Do you see the absolute conundrum here for Cardinals players (and fans)? Tonight is lose/lose. If you win, you know you got cheated out of a 3-0 WS lead and near-lock for the title in perhaps the greatest upset (to steal a Shanoff phrase) "of the ESPN Era". Better than the Red Sox '04 ALCS 0-3 comeback? Maybe not, but as I said in a previous post, all the "experts" virtually condemned the Tigers when the Detroit sweep talk was conceived before the WS started. At the time I said Murphy's Law will step in and the Cards would win in 7. But maybe it's worse than even that classic scenario. Maybe the Cardinals reel off the next 3 wins (at home), win the title 4 games to 1 and they get the time-tested, MLB-approved * in the history books.

2006 World Series: Cardinals 4 games Tigers 1 game*

* Should have been a sweep (and greatest upset of all time contender) if LaRussa had just rallied his troops before the Game 2 loss became apparent).

Sure, that may be 1 long footnote, but in this day and age of all things media, just winning is not enough anymore. Sure, no one remembers the events 10 years from now (I'd argue, by the start of next Spring Training more likely), but that's what asterisks are for- to remind us what should have happened.

If the Cards lose (more likely), they just handed Detroit back the HFA, are legitimately down 2-1 and have begun a 2-game losing streak with a demoralized team psyche- all thanks to Tony "a spade's not a spade... oh wait, yeah it is" LaRussa's fence hopping. It's this type of decision-making that will make LaRussa 1-4 for his career in World Series matchups.
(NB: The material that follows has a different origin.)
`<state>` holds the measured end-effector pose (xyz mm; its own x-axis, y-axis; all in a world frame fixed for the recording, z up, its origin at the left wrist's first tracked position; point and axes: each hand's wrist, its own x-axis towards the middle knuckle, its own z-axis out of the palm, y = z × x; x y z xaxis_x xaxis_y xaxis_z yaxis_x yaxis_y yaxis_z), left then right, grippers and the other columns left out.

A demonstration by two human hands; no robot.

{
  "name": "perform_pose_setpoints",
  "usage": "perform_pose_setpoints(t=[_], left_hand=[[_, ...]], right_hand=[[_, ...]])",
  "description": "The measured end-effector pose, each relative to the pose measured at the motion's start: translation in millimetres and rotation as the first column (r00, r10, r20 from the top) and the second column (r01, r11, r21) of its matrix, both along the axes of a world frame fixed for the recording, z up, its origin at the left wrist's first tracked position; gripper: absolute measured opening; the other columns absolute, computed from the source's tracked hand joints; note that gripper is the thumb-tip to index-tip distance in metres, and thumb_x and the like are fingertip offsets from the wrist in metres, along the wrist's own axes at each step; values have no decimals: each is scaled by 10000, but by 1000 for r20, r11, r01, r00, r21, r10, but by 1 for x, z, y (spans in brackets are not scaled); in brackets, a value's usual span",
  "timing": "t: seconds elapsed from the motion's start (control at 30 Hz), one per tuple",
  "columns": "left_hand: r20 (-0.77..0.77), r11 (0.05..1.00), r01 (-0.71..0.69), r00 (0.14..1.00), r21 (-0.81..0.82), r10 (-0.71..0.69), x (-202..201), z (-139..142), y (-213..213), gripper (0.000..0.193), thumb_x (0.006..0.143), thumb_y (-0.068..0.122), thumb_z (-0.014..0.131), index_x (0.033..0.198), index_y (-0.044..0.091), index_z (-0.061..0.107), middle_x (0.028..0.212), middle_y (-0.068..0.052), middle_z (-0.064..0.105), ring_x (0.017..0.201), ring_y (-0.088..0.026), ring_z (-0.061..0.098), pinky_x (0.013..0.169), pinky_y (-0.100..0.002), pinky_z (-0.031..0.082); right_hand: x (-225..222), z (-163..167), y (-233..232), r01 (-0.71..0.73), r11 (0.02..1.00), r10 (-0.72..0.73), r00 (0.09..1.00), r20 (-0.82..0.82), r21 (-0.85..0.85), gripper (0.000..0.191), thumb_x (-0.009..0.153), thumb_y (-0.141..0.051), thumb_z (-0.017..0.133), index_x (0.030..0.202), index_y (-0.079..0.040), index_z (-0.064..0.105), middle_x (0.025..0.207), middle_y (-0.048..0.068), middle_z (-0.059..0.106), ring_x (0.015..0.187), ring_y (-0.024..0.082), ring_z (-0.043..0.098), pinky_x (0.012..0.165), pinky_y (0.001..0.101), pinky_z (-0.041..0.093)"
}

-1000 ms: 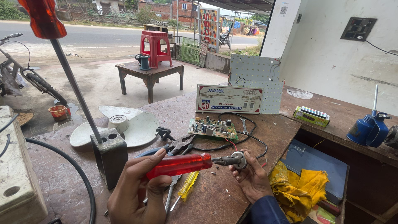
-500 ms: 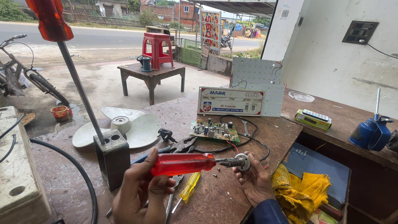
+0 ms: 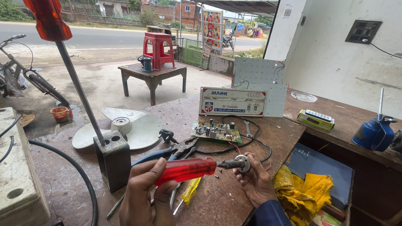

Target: The person works at a repair bench on a small electric motor, holding the motor in one hand while using a large red-handled screwdriver with the other to turn and adjust parts of the motor housing. A circuit board from a solar light system and assorted hand tools lie on the bench nearby as the person continues working on the motor.

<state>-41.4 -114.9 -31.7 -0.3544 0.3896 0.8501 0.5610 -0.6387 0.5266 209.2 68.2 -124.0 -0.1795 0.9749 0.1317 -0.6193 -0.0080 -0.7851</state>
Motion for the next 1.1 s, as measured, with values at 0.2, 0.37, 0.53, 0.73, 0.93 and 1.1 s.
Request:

Don't hate the playa, hate the manage-a.

dogomoreno said...

With all the talk of the biggest upset of all time if the cards win this thing, let me remind you that La Russa must have a talk about that, his Oakland A's from 88-90, were upset twice by not only inferior but atroucious teams compared to his team.
Those A's were more loaded than this year Tigers, and this year Cards is a better team than the 88 Dodgers.